TASK TO COMPLETE
Every line below should be duplicated exactly.

---+---

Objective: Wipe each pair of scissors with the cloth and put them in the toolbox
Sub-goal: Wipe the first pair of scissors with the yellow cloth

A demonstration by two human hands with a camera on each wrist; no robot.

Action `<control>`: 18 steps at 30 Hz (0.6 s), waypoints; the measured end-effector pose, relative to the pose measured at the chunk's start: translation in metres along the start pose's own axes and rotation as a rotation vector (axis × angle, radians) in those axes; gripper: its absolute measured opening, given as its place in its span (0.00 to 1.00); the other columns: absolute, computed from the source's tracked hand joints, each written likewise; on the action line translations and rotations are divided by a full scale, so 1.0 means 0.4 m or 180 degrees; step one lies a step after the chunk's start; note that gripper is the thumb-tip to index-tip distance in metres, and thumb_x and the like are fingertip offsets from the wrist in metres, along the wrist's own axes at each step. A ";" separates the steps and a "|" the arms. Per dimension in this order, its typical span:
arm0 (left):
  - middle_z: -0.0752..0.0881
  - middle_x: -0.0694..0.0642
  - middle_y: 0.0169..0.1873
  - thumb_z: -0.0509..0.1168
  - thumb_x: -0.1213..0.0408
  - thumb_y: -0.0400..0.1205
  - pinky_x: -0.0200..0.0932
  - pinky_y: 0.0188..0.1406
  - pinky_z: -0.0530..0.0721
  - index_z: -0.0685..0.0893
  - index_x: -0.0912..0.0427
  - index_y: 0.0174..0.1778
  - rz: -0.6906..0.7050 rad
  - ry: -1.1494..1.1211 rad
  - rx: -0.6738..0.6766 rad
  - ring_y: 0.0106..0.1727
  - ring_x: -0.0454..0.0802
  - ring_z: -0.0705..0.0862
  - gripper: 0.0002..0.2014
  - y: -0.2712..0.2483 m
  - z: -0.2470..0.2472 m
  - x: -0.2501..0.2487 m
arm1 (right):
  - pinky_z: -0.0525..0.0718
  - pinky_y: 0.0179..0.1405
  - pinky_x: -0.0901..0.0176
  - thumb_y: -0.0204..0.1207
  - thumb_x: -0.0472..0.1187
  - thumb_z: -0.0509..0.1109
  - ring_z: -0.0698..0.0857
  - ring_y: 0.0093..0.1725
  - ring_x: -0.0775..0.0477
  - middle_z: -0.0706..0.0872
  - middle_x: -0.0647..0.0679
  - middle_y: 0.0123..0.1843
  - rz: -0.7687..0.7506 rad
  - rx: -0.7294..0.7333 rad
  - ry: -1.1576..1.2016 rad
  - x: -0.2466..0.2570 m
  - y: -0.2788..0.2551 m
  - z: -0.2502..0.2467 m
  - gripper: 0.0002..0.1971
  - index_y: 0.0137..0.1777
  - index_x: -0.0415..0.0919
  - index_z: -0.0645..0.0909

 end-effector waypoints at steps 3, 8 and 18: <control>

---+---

WRITTEN ANSWER
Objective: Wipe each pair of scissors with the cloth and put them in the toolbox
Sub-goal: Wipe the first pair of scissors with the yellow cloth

A demonstration by two human hands with a camera on each wrist; no robot.

Action `<control>`: 18 steps at 30 Hz (0.6 s), waypoints; the measured end-effector pose, relative to the pose measured at the chunk's start: translation in metres along the start pose's own axes and rotation as a rotation vector (axis × angle, radians) in those axes; gripper: its absolute measured opening, given as its place in its span (0.00 to 1.00); the other columns: absolute, computed from the source's tracked hand joints, each written likewise; on the action line translations and rotations are divided by a full scale, so 1.0 means 0.4 m or 180 degrees; step one lies a step after the chunk's start; note that gripper is the thumb-tip to index-tip distance in metres, and thumb_x and the like are fingertip offsets from the wrist in metres, along the wrist's own axes at each step. A ";" separates the steps and a "|" the arms. Per dimension in this order, its typical span:
arm0 (left):
  - middle_z: -0.0752..0.0881
  - middle_x: -0.0694..0.0642
  - middle_y: 0.0169..0.1873
  - thumb_z: -0.0509..0.1168
  - thumb_x: -0.1213..0.0408
  - thumb_y: -0.0400..0.1205
  - pinky_x: -0.0200..0.0932
  - pinky_y: 0.0188..0.1406
  - pinky_z: -0.0530..0.0721
  - index_z: -0.0685..0.0893
  - index_x: -0.0912..0.0427
  - index_y: 0.0174..0.1778
  - rz: -0.6906..0.7050 rad
  - ry: -1.1494..1.1211 rad
  - rx: -0.6738..0.6766 rad
  - ring_y: 0.0106..0.1727
  - ring_x: -0.0454..0.0802
  - ring_z: -0.0705..0.0862
  - gripper: 0.0002..0.2014
  - y: -0.2712..0.2483 m
  - z: -0.2470..0.2472 m
  - x: -0.2501..0.2487 m
arm1 (right):
  - pinky_z: -0.0525..0.0718
  - pinky_y: 0.0179..0.1405
  - pinky_x: -0.0901..0.0176
  - thumb_y: -0.0204..0.1207
  - thumb_x: -0.0472..0.1187
  - thumb_z: -0.0509..0.1109
  - ring_z: -0.0698..0.0857
  - ring_y: 0.0093..0.1725
  - ring_x: -0.0775..0.0477
  - middle_z: -0.0706..0.0872
  - middle_x: -0.0647..0.0679
  - middle_y: 0.0123..0.1843
  - rz: -0.7687..0.7506 rad
  - rx: -0.7294..0.7333 rad
  - ry: -1.1576..1.2016 rad
  - x: -0.2466..0.2570 m
  - y: -0.2788..0.2551 m
  - z: -0.2502..0.2467 m
  - gripper: 0.0002..0.1971
  - index_y: 0.0137..0.1777
  - index_x: -0.0415..0.0919
  - index_z: -0.0645..0.0909

 end-effector waypoints at steps 3, 8 and 18: <control>

Nothing more is needed to complete the output.